If you’ve lived through a disaster, like a fire-forced evacuation, then you understand that following the news and making decisions becomes all-consuming. Before, says Guerneville resident and Watch Duty user Jennifer Zapp, when a fire broke out anywhere nearby it would be stressful, because of the speed and intensity with which recent fires have moved. “Watch Duty took away the anxiety of not knowing what’s going on, and having to rely on Facebook,” she says. “Now I get a notification and I get info from start to finish. That matters more than I think we realize.”
Zapp grew up in Guerneville, a community that because of its position astride the Russian River has seen its fair share of disasters. She remembers people gathering at Pat’s International, a restaurant on Main Street, when the town flooded in the past. “People would literally canoe into Pat’s,” Zapp says, “They had a generator, and food, and a bar. We would gather there to find out what was going on, and who needed help. It was a place to come together and get accurate information about what was going on in the community.”

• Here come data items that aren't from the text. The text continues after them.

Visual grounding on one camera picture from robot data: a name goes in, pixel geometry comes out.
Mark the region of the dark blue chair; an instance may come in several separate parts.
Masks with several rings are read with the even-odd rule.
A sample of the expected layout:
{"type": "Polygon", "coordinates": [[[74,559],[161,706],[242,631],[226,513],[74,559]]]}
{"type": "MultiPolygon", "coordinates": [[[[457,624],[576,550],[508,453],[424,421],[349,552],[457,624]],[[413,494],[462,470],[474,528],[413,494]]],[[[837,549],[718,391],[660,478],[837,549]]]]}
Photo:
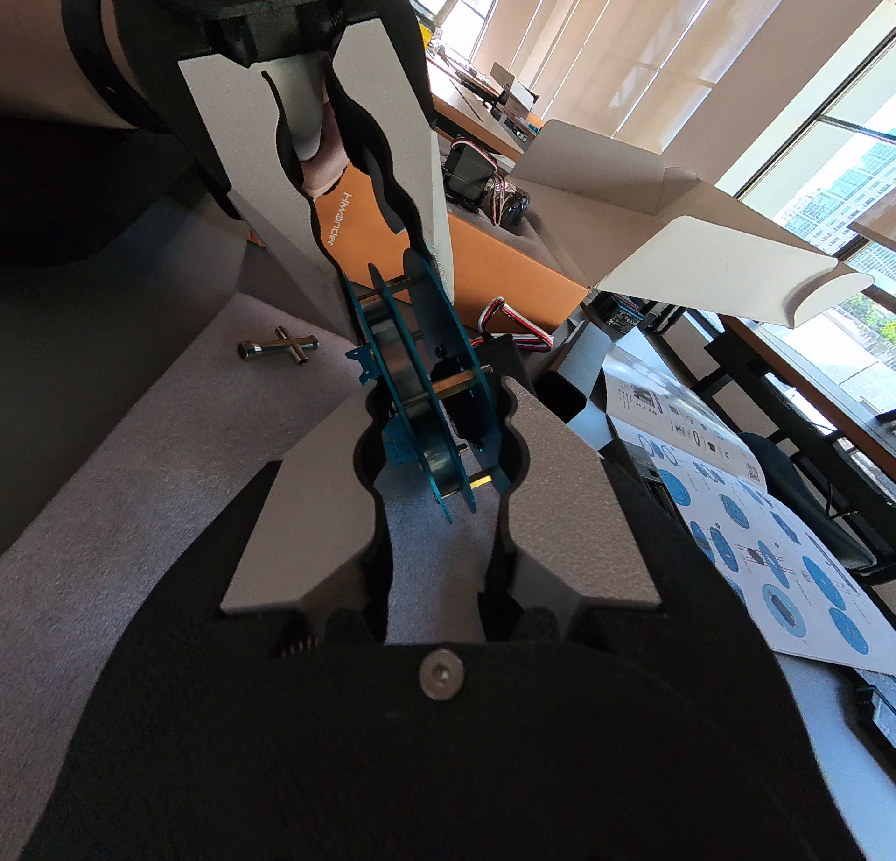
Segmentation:
{"type": "Polygon", "coordinates": [[[767,493],[792,510],[848,571],[866,573],[877,564],[864,545],[828,518],[784,451],[752,432],[740,432],[738,436],[758,460],[767,493]]]}

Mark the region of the person's left hand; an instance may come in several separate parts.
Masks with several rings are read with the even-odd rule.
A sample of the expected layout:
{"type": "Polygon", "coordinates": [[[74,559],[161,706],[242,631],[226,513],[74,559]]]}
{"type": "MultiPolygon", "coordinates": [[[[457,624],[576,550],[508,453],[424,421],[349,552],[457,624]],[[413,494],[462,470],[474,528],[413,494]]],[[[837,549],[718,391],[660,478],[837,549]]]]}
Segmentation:
{"type": "Polygon", "coordinates": [[[349,163],[334,111],[330,101],[325,101],[319,148],[311,158],[301,162],[301,191],[311,199],[325,195],[338,184],[349,163]]]}

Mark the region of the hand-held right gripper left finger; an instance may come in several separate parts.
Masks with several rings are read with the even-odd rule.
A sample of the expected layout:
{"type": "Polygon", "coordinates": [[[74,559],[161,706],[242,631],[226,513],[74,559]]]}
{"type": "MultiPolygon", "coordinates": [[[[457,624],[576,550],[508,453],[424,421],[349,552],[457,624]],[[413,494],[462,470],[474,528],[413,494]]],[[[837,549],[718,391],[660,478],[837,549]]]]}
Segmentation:
{"type": "Polygon", "coordinates": [[[362,558],[374,546],[375,497],[355,452],[374,418],[373,383],[354,390],[282,459],[220,604],[227,615],[301,613],[320,638],[339,609],[372,598],[362,558]]]}

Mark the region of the black electronic parts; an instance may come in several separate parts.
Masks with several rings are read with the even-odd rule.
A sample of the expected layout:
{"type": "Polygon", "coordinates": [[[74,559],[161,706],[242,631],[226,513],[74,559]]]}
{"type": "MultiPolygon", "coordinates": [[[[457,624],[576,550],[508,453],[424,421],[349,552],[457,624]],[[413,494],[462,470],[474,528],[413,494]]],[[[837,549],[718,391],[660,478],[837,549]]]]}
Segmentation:
{"type": "Polygon", "coordinates": [[[661,335],[684,312],[678,305],[609,292],[596,295],[588,308],[600,323],[622,336],[634,328],[645,334],[661,335]]]}

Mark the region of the person's left forearm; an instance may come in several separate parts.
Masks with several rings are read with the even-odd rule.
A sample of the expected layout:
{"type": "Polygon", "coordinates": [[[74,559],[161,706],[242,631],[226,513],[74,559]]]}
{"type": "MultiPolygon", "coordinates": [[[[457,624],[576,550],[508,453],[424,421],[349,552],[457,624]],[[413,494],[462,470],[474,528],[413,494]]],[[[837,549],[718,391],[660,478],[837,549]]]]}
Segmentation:
{"type": "Polygon", "coordinates": [[[1,0],[1,114],[133,129],[74,59],[63,28],[62,0],[1,0]]]}

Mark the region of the large window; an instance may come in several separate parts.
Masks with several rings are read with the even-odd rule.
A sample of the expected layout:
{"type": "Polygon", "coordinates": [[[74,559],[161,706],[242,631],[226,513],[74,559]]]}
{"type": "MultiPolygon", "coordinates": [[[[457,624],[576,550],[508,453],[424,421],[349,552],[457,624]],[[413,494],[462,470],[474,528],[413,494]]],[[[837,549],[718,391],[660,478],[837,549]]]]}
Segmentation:
{"type": "Polygon", "coordinates": [[[871,276],[894,304],[894,251],[852,228],[895,185],[894,30],[736,197],[816,250],[871,276]]]}

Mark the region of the metal cross wrench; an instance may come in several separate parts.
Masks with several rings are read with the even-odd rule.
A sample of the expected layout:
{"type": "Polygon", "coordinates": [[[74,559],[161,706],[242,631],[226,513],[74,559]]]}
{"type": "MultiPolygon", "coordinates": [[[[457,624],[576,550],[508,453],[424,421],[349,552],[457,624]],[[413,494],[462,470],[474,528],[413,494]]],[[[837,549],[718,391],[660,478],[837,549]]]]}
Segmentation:
{"type": "Polygon", "coordinates": [[[285,354],[297,365],[305,365],[308,363],[308,352],[317,351],[320,346],[318,338],[314,335],[294,337],[284,327],[277,327],[275,333],[277,339],[265,344],[249,340],[238,342],[239,357],[244,361],[249,361],[285,354]]]}

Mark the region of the cluttered wooden table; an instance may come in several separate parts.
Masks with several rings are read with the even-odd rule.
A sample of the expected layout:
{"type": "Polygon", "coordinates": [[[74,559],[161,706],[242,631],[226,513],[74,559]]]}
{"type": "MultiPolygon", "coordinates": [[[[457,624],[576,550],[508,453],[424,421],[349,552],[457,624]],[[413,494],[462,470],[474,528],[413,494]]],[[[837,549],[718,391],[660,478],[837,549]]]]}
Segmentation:
{"type": "Polygon", "coordinates": [[[435,111],[435,127],[446,138],[466,138],[492,155],[518,162],[537,133],[530,124],[493,105],[465,86],[456,73],[438,60],[427,60],[435,111]]]}

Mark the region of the orange cardboard box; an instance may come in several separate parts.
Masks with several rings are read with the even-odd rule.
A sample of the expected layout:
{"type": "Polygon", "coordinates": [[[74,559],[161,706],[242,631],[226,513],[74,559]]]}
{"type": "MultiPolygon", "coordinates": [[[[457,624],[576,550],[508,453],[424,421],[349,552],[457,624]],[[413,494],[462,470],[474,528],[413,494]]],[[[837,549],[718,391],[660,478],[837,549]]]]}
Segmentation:
{"type": "Polygon", "coordinates": [[[552,332],[596,289],[794,329],[873,284],[663,155],[560,120],[511,182],[531,199],[518,226],[447,204],[469,327],[502,296],[552,332]]]}

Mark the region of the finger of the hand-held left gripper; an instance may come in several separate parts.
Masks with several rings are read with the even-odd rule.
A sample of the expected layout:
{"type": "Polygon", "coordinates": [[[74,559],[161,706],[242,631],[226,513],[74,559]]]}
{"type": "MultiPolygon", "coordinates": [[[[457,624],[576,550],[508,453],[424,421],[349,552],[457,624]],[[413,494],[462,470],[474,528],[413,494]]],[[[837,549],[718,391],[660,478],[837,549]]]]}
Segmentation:
{"type": "Polygon", "coordinates": [[[228,198],[315,309],[319,325],[358,339],[339,267],[322,250],[311,200],[292,166],[298,120],[302,141],[321,126],[322,98],[302,56],[248,68],[218,53],[179,68],[226,173],[228,198]]]}
{"type": "Polygon", "coordinates": [[[382,174],[383,195],[414,248],[427,253],[448,299],[454,257],[438,142],[380,19],[348,26],[332,61],[342,96],[362,111],[342,138],[367,149],[382,174]]]}

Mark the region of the instruction sheet with blue circles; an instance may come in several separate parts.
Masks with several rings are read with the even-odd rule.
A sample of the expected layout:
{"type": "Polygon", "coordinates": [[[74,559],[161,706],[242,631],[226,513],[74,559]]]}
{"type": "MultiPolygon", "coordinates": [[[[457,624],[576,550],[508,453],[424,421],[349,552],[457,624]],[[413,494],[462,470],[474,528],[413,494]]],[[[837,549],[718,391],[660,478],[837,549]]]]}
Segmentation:
{"type": "Polygon", "coordinates": [[[895,674],[895,632],[822,541],[752,479],[611,417],[647,453],[686,530],[778,652],[895,674]]]}

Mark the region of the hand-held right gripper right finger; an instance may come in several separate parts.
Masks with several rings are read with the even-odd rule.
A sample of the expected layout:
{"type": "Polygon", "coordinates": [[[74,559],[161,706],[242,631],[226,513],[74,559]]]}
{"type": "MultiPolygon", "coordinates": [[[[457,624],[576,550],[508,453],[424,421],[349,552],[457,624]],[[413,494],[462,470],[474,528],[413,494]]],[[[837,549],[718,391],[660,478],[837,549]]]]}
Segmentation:
{"type": "Polygon", "coordinates": [[[501,377],[499,398],[500,467],[509,486],[499,501],[480,616],[658,610],[658,590],[599,452],[515,379],[501,377]]]}

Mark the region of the blue disc robot base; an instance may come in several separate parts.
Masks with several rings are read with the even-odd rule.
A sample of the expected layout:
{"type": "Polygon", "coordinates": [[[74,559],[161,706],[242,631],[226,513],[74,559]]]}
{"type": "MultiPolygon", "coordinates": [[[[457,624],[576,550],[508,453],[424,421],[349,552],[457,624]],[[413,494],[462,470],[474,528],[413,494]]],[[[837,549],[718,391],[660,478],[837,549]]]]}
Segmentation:
{"type": "Polygon", "coordinates": [[[480,479],[503,493],[510,487],[500,462],[505,417],[504,382],[516,380],[537,396],[519,348],[508,336],[472,337],[449,302],[431,260],[406,250],[403,271],[384,278],[369,266],[365,292],[341,275],[358,345],[347,353],[370,389],[365,411],[371,424],[359,438],[353,461],[362,485],[374,489],[387,461],[416,464],[444,518],[449,501],[463,500],[476,513],[477,482],[462,459],[461,445],[477,460],[480,479]]]}

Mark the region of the beige roller blind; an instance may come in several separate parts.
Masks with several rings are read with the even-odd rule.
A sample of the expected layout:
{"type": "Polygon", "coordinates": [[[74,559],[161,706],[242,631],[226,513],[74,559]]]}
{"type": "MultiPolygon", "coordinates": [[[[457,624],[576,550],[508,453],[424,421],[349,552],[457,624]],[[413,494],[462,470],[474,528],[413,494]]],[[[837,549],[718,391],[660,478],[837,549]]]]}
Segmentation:
{"type": "Polygon", "coordinates": [[[663,152],[782,0],[575,0],[536,71],[544,120],[663,152]]]}

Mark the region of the black electronic module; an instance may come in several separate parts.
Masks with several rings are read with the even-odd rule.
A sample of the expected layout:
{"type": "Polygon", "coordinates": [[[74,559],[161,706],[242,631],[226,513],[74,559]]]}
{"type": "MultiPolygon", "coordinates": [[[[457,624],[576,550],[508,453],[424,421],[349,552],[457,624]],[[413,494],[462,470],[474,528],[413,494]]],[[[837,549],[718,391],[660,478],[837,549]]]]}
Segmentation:
{"type": "Polygon", "coordinates": [[[664,509],[670,519],[676,521],[682,530],[688,531],[686,522],[660,477],[652,457],[641,444],[633,444],[616,437],[604,450],[609,458],[619,463],[626,472],[633,476],[634,480],[644,488],[644,491],[655,500],[656,504],[664,509]]]}
{"type": "Polygon", "coordinates": [[[853,669],[856,721],[880,754],[895,766],[895,677],[853,669]]]}

In a lot of ways, that’s exactly what Watch Duty is trying to do. And while the app is a user-friendly way to display updates, the utility of the service is really only as good as the level of trust that people feel about the information they are getting. Even during its brief existence so far, Zapp says she has seen Watch Duty CIOs make changes in the way and frequency that they share information and to try to make what they are reporting better. “It doesn’t feel knee-jerk,” says Zapp, “They are people in our community and these fires can be affecting them too. It feels community-based and community-grown, and like it’s a trustworthy situation. They are invested in making sure the information is right.”
One thing is sure. As the climate becomes more erratic, there will be more natural disasters in the future. Not just in Sonoma County and the broader region, but everywhere. “We are watching this space,” Bergstrom says about community disaster reporting. “There is a lot more we want to do, like to expand geographically and to cover other types of extreme-weather events, but that will take resources.”
Meanwhile, we’re all getting accustomed to keeping a weathered eye out. “We’ve kind of become storm chasers of sorts, because of all of these disasters,” says Zapp. “Now we can be prepared and make better decisions.”